### WHAT THIS TASK INVOLVES
Only one stretch of the data below is needed. Output the lines from the one with "Rings of one" up to and including the one with "Find the silver black left", exactly as they stand.
-=-=-
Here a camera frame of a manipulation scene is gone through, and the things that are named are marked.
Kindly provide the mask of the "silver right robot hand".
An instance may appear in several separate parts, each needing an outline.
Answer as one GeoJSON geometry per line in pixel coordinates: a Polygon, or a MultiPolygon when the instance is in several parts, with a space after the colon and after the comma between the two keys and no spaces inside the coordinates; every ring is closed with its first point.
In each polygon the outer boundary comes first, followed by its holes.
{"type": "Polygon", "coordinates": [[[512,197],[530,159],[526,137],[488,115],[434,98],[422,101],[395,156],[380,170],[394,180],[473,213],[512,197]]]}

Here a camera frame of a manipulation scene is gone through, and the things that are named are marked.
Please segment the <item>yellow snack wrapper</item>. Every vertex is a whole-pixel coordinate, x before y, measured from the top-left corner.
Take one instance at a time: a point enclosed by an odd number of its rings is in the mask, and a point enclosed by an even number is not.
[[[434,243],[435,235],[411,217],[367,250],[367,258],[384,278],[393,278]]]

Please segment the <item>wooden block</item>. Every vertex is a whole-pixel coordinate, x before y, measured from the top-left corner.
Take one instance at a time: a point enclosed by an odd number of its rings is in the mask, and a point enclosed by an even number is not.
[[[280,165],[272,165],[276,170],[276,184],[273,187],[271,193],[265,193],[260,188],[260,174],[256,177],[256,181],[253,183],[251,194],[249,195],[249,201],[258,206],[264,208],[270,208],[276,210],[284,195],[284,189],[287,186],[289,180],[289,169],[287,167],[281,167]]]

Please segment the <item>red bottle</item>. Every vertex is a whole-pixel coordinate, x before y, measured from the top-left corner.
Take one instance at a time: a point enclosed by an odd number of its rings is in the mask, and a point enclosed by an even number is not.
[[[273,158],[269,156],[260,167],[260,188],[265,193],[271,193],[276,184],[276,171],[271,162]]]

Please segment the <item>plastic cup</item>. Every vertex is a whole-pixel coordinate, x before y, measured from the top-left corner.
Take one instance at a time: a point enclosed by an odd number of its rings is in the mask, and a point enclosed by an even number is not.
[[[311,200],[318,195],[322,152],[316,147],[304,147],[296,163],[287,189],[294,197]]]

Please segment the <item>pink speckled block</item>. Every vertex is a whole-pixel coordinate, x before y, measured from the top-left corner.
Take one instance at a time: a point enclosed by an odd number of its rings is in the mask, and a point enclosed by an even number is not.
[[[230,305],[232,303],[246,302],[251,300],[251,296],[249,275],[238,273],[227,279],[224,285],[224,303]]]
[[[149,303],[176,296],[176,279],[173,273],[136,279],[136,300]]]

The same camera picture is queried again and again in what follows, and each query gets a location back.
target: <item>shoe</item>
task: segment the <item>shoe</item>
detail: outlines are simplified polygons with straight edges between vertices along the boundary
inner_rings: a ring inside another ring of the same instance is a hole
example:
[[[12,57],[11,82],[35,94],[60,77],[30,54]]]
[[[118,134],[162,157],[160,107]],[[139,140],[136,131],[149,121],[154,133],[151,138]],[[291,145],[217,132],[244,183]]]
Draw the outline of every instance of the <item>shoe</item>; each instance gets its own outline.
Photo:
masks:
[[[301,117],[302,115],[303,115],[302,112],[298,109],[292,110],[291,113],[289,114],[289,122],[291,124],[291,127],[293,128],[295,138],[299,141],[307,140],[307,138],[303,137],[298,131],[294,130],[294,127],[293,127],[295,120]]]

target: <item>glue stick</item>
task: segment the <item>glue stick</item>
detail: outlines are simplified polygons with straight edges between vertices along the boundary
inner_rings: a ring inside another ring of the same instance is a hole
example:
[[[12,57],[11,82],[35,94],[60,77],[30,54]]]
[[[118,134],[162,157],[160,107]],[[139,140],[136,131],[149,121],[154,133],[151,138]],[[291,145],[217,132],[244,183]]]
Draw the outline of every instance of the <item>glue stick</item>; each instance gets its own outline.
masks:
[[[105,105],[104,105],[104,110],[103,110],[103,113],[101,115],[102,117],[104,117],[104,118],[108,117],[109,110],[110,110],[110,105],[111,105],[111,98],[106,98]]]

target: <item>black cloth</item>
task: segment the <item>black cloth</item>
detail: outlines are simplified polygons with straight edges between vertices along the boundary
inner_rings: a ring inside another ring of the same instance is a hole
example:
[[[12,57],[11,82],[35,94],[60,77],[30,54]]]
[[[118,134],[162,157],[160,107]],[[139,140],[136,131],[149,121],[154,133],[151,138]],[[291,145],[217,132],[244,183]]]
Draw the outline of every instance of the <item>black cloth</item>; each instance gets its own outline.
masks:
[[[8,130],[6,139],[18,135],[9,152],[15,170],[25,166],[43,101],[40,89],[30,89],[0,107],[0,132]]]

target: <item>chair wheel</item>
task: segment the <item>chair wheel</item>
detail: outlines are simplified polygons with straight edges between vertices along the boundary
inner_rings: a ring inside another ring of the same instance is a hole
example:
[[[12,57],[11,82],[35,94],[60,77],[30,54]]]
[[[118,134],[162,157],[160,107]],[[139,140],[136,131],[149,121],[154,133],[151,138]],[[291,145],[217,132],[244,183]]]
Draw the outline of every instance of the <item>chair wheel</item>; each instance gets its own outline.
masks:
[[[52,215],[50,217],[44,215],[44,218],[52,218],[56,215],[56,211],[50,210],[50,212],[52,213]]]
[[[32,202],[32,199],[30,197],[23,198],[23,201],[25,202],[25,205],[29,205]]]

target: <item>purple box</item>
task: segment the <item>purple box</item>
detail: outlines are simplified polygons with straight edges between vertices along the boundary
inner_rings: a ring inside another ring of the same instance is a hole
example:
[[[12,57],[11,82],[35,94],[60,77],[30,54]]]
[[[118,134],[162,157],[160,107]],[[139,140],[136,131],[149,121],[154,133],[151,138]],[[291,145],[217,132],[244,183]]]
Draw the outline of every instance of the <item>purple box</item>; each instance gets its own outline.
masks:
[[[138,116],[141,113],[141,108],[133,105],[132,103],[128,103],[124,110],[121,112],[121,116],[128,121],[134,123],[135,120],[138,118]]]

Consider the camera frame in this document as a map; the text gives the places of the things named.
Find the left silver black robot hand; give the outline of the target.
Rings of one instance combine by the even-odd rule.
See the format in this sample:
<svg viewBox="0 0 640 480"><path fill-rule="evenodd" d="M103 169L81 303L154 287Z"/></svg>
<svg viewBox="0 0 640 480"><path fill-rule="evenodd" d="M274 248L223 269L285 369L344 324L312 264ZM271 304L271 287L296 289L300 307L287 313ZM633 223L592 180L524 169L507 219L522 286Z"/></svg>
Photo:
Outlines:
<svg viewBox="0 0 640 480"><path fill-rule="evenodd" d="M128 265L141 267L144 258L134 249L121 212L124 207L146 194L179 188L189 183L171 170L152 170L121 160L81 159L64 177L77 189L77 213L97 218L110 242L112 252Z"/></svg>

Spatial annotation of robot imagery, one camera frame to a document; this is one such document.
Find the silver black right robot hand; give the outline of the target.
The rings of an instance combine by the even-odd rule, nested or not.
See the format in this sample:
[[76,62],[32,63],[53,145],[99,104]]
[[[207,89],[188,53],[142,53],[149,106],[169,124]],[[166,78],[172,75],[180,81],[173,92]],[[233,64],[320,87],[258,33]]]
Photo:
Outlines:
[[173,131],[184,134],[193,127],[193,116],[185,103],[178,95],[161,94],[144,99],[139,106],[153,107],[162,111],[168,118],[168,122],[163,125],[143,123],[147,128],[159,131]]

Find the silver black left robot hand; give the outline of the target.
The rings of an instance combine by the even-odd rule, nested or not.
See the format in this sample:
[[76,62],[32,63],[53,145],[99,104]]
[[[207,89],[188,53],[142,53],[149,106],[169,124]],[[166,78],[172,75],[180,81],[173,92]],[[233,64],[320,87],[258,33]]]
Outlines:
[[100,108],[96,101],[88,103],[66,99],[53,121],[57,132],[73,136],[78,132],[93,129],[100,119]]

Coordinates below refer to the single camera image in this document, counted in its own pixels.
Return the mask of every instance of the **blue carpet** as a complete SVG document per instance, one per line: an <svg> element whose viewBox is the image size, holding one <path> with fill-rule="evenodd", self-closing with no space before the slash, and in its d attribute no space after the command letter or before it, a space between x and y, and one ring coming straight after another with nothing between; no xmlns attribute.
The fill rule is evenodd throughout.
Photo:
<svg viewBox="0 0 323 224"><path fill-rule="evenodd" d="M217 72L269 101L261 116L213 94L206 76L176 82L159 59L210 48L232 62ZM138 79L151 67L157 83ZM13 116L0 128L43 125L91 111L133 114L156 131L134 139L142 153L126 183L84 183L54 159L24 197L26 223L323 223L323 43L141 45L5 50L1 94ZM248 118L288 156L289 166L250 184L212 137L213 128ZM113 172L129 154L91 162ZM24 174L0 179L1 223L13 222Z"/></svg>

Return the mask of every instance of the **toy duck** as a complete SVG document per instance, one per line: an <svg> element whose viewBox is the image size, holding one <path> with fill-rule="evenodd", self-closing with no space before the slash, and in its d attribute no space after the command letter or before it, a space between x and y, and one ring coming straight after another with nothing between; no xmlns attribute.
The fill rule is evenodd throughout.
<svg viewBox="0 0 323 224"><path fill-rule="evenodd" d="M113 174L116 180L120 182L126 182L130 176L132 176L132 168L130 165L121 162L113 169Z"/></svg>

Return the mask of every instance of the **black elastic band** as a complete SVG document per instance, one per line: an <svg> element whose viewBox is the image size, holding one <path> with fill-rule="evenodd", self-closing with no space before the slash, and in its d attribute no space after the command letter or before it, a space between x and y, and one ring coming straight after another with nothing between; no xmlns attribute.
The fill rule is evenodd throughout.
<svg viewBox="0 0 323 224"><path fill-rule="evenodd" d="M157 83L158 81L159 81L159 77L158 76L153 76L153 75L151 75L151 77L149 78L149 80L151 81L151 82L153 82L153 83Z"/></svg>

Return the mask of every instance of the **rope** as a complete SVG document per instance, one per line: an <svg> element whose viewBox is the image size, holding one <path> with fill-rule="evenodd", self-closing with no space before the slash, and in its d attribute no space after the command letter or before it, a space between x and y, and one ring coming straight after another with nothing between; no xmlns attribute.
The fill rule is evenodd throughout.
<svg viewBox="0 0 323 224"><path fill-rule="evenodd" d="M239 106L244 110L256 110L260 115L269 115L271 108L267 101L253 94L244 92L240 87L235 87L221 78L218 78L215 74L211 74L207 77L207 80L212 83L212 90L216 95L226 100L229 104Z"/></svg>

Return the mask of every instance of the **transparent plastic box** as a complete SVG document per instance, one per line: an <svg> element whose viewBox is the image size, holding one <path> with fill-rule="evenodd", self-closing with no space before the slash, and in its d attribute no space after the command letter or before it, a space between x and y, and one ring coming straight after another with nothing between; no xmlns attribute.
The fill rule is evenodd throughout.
-=-=-
### SOLUTION FOR THIS EXERCISE
Rings of one instance combine by the even-odd rule.
See the format in this sample:
<svg viewBox="0 0 640 480"><path fill-rule="evenodd" d="M103 169L81 303L154 287Z"/></svg>
<svg viewBox="0 0 640 480"><path fill-rule="evenodd" d="M274 248L223 269L285 369L344 324L312 264ZM271 304L271 287L296 289L300 307L287 313ZM633 223L592 180L524 169L507 219L522 286Z"/></svg>
Photo:
Outlines:
<svg viewBox="0 0 640 480"><path fill-rule="evenodd" d="M128 265L141 267L144 258L134 249L121 212L124 207L146 194L179 188L189 183L171 170L152 170L121 160L81 159L64 177L77 189L77 213L97 218L110 242L112 252Z"/></svg>

Spatial annotation of robot imagery, one camera frame to a document; this is one such document.
Find the silver black right robot hand; give the outline of the target.
The rings of an instance combine by the even-odd rule, nested or not.
See the format in this sample:
[[76,62],[32,63],[53,145],[99,104]]
[[[207,89],[188,53],[142,53],[149,106],[169,124]],[[166,78],[172,75],[180,81],[173,92]],[[233,64],[320,87],[258,33]]]
Photo:
Outlines:
[[173,131],[184,134],[193,127],[193,116],[185,103],[178,95],[161,94],[144,99],[139,106],[153,107],[162,111],[168,118],[168,122],[163,125],[143,123],[147,128],[159,131]]

Find the silver black left robot hand; give the outline of the target.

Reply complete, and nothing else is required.